The team longitudinally assessed the plasma neutralization activity against an authentic SARS-CoV-2 strain (USA-WA1/2020; lineage A) with a similar spike gene amino acid sequence to the Wuhan-Hu-1 isolate.
This revealed that previously infected individuals sustained higher antibody titers than uninfected individuals did post-vaccination.
However, the two groups exhibited similar neutralization titers at the peak of response (seven days after the second vaccine dose).
“Our data indicate that despite faster and more exuberant antibody responses to viral proteins by previously infected vaccinated than uninfected vaccinated individuals, vaccination led to similar overall levels of neutralizing antibodies after the second dose,” says Iwasaki and colleagues.
Examining neutralization titers against variants
Next, the team determined the neutralization titers generated against a panel of 16 isolates of distinct locally circulating SARS-CoV-2 variants.
The researchers found that plasma from previously infected vaccinated individuals generally exhibited a better neutralization capacity against the panel, compared with plasma from previously uninfected individuals.

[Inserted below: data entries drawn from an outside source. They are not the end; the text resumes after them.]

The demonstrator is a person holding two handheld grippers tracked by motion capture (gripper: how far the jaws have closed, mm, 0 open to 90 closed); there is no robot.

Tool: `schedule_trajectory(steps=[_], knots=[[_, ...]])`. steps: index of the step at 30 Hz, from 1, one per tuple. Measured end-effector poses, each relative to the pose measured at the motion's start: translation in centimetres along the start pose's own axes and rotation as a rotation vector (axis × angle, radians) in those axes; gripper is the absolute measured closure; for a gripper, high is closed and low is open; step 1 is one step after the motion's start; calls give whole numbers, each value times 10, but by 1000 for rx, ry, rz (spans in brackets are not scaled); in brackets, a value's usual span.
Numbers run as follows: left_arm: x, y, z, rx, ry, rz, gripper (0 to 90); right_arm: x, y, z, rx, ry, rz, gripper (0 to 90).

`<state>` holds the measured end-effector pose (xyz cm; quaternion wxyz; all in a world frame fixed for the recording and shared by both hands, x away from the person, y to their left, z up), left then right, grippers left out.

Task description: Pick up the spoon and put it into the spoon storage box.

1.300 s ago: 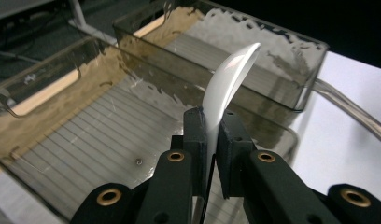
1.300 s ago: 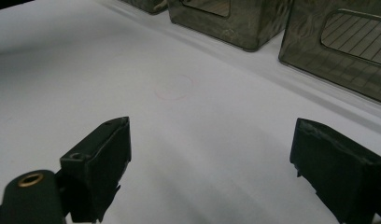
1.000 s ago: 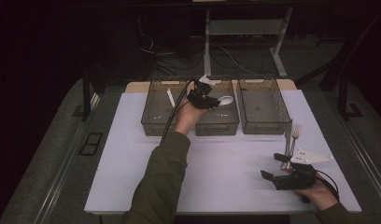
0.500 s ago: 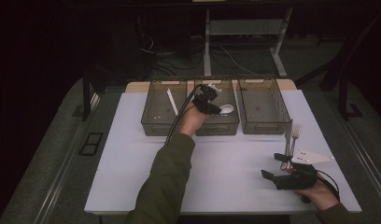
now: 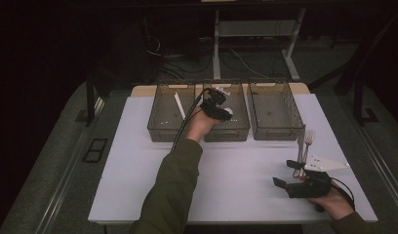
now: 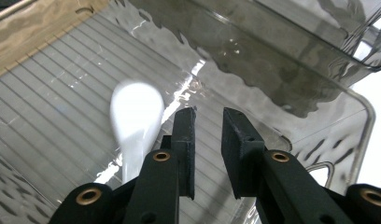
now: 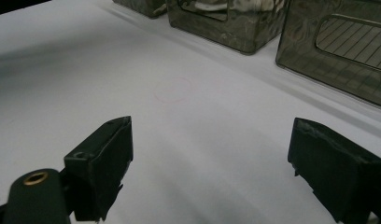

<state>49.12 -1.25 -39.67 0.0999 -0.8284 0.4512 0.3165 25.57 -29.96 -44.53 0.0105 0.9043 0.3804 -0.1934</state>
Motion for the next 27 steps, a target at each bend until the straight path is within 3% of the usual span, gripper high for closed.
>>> schedule_trajectory(steps=[7, 9, 11, 12, 17, 20, 27], knots=[[-15, 3, -4, -15, 73, 39, 619, 1, 0, -1, 1, -6, 5, 138], [-20, 4, -4, 15, 90, 56, 588, 1, 0, -1, -1, -1, 5, 138], [-25, 8, -3, -5, 114, 83, 555, 1, 0, -1, 3, 0, 8, 138], [-28, 8, -3, 11, 112, 96, 538, 1, 0, -1, 2, -2, 8, 138], [-42, 17, 0, 60, 122, 114, 472, 0, 0, 0, 8, -3, 8, 138], [-50, 21, 5, 42, 161, 131, 439, 0, 2, 1, 6, -4, 12, 138], [-67, 32, 18, 59, 188, 141, 339, -2, 1, 1, 6, -3, 13, 138]])
Point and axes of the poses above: each handheld gripper's, and its own axes: x roughly forward along the jaws, z roughly out of its underside, y roughly to its right, the point moved 1 cm from there along x, roughly forward along the jaws, and after that the axes turned 9 degrees about y, right-handed, at the moved point
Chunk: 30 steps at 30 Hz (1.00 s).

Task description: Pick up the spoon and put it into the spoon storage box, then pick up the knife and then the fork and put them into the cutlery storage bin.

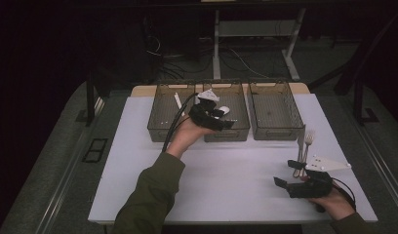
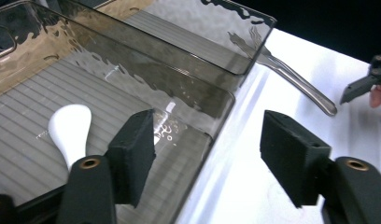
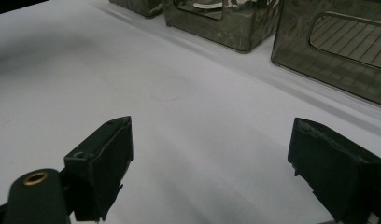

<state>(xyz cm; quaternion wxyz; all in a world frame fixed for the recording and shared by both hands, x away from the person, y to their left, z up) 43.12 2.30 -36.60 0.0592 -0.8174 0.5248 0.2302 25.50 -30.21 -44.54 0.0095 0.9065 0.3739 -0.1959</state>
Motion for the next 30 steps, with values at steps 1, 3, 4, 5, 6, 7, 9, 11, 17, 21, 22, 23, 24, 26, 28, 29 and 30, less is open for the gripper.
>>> schedule_trajectory(steps=[1, 3, 4, 5, 6, 7, 9, 11, 17, 21, 22, 23, 24, 26, 28, 29, 30], knots=[[-2, 2, 1, -1, 3, -1, 326, 0, 0, 0, 2, -2, -1, 138], [-8, 5, 4, 2, 16, -1, 290, 1, 0, 0, 0, -3, -4, 138], [-11, 7, 5, 11, 19, 2, 280, 1, 0, 0, 0, -2, -5, 138], [-14, 10, 6, 5, 25, 4, 270, 2, 0, 0, 1, -2, -4, 138], [-17, 12, 7, 15, 28, 3, 261, 2, 0, 0, -1, -3, -4, 138], [-20, 14, 9, 17, 33, 7, 251, 2, 0, 0, -1, -4, -4, 138], [-26, 19, 14, 19, 47, 5, 239, 2, 1, 0, -2, -4, -1, 138], [-33, 23, 21, 13, 63, 10, 223, 1, 1, 0, 4, -4, 1, 138], [-51, 33, 43, 17, 75, -10, 195, 2, 0, 0, 4, -3, -3, 138], [-63, 42, 60, -18, 109, 16, 178, 1, -1, 0, -1, -3, -6, 138], [-66, 44, 63, -8, 105, 14, 177, 1, -1, 0, -3, -5, -4, 138], [-70, 47, 66, -1, 107, 13, 172, 1, -1, 0, -3, -6, -3, 138], [-73, 50, 70, 8, 109, 11, 169, 1, -1, 0, -1, -3, -2, 138], [-80, 54, 76, 21, 113, 6, 163, 1, -1, -1, -3, 1, -2, 138], [-86, 56, 82, 24, 122, 1, 154, 1, -1, -1, -7, -4, -4, 138], [-89, 57, 85, 19, 128, 2, 145, 1, -1, 0, -8, -3, -4, 138], [-92, 58, 88, 20, 129, -2, 137, 1, -1, -1, -7, -2, -4, 138]])
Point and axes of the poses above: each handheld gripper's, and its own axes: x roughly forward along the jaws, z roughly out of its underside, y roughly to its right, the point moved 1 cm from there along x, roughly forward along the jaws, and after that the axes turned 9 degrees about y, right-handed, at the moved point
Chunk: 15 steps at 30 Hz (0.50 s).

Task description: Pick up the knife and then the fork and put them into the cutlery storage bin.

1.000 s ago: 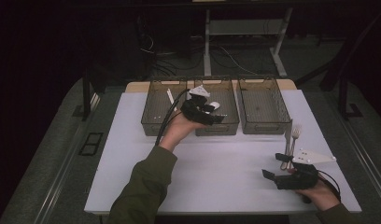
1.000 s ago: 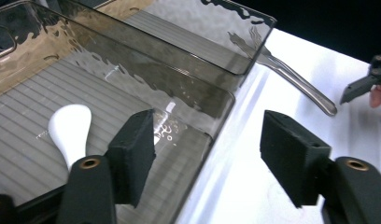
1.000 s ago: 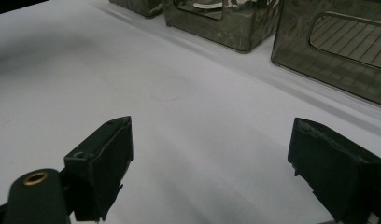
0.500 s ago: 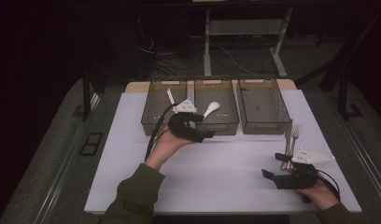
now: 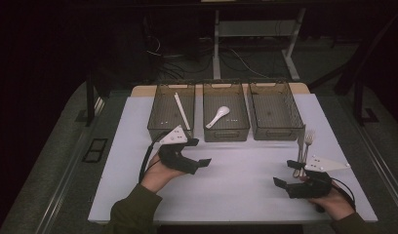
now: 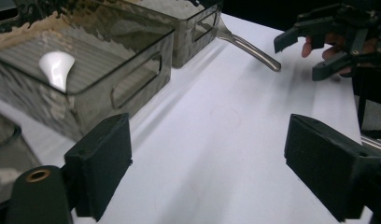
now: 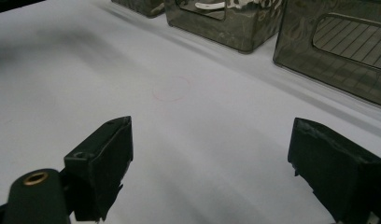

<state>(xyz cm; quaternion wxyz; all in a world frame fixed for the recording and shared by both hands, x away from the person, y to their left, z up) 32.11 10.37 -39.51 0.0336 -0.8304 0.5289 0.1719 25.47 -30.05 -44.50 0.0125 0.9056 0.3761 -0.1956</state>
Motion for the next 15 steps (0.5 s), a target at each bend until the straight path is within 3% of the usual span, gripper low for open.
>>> schedule_trajectory(steps=[10, 15], knots=[[-31, 0, 30, -16, 19, -72, 8, 0, 0, 0, 7, 2, 2, 138], [-44, 2, 45, -27, 11, -95, 0, 0, 1, -1, 7, -4, 15, 138]])
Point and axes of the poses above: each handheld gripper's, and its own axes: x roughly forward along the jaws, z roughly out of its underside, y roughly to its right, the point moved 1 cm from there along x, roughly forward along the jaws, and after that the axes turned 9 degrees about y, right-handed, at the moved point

Gating strategies. Gating strategies are shown for the key cell populations described in Figure 2 and Extended Data Figure 2. a, Leukocyte gating strategy to identify lymphocytes. T cell surface staining gating strategy to identify CD4 and CD8 T cells, TCR-activated T cells and follicular T cells. b, B cell surface staining gating strategy to identify B cells subsets.
However, the study revealed a range of reductions in neutralization capacity that was associated with specific spike gene mutations.
For example, compared with lineage A, the B.1.351 (beta) variant of concern (VOC) that contains mutations E484K and N501Y decreased neutralization titers by 13.2-fold and by 3.7-fold in previously uninfected versus infected vaccinees.
For the B.1.617.2 (delta) VOC that contains mutation L452R, the corresponding decreases were 6.9-fold and 1.5-fold and for the B.1.1.7 (alpha) VOC that contains N501Y, the corresponding decreases were 3.4- and 0.8-fold.
Booster shots may help overcome the reduced neutralization observed for variants
Iwasaki and colleagues say the study suggests that plasma neutralization activity against SARS-CoV-2 variants is improved in vaccinated individuals previously infected with the virus.
They also say the findings show that that virus genotype plays an important role in vaccine-induced neutralization.
“L452R likely has the largest individual impact, but the added effects of E484K and N501Y make viruses with this combination perhaps the most concerning for vaccines,” writes the researchers.
“These results suggest that future vaccine boosters (third dose) may help to overcome the reduction in neutralization capacity observed for the variants, in particular those of the genotypes with the L452R (e.g., B.1.617.2) or the E484K and N501Y combination (e.g., P.1 and B.1.351),” advises the team.
medRxiv publishes preliminary scientific reports that are not peer-reviewed and, therefore, should not be regarded as conclusive, guide clinical practice/health-related behavior, or treated as established information.